Problem requirements: The material below must be restated exactly, line by line.

Data block:

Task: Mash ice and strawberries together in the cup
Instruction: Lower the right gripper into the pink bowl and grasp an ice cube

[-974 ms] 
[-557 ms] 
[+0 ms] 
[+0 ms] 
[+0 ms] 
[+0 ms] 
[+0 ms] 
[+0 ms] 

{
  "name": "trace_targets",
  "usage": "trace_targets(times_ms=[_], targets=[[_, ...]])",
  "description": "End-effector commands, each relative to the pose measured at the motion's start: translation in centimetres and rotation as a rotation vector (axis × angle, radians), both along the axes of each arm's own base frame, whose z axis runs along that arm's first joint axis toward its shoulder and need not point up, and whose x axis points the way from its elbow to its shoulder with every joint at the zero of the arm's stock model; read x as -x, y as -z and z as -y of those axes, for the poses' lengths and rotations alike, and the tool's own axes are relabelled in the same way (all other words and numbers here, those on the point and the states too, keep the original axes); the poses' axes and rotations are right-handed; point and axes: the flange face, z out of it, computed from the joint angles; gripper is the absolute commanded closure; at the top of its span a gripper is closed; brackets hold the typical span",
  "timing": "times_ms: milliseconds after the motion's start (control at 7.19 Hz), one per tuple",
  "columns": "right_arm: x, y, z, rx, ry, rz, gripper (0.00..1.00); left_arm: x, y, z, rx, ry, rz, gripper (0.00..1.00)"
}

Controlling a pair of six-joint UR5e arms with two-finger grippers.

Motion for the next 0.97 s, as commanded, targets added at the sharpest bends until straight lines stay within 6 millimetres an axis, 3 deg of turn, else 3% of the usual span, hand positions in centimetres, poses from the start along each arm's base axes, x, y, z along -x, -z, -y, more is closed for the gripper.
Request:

Response below:
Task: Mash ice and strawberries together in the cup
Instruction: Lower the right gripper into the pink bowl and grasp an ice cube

[-974 ms] 
[-557 ms] 
[+0 ms] 
[+0 ms] 
[+0 ms] 
[+0 ms] 
[+0 ms] 
[+0 ms] 

{
  "name": "trace_targets",
  "usage": "trace_targets(times_ms=[_], targets=[[_, ...]])",
  "description": "End-effector commands, each relative to the pose measured at the motion's start: translation in centimetres and rotation as a rotation vector (axis × angle, radians), both along the axes of each arm's own base frame, whose z axis runs along that arm's first joint axis toward its shoulder and need not point up, and whose x axis points the way from its elbow to its shoulder with every joint at the zero of the arm's stock model; read x as -x, y as -z and z as -y of those axes, for the poses' lengths and rotations alike, and the tool's own axes are relabelled in the same way (all other words and numbers here, those on the point and the states too, keep the original axes); the poses' axes and rotations are right-handed; point and axes: the flange face, z out of it, computed from the joint angles; gripper is the absolute commanded closure; at the top of its span a gripper is closed; brackets hold the typical span",
  "timing": "times_ms: milliseconds after the motion's start (control at 7.19 Hz), one per tuple",
  "columns": "right_arm: x, y, z, rx, ry, rz, gripper (0.00..1.00); left_arm: x, y, z, rx, ry, rz, gripper (0.00..1.00)"
}

Controlling a pair of six-joint UR5e arms with two-finger grippers.

Motion for the next 0.97 s, as commanded, targets added at the sharpest bends until straight lines stay within 6 millimetres an axis, 3 deg of turn, else 3% of the usual span, hand positions in centimetres, poses from the start along each arm's base axes, x, y, z along -x, -z, -y, more is closed for the gripper.
Request:

With that, the answer is done.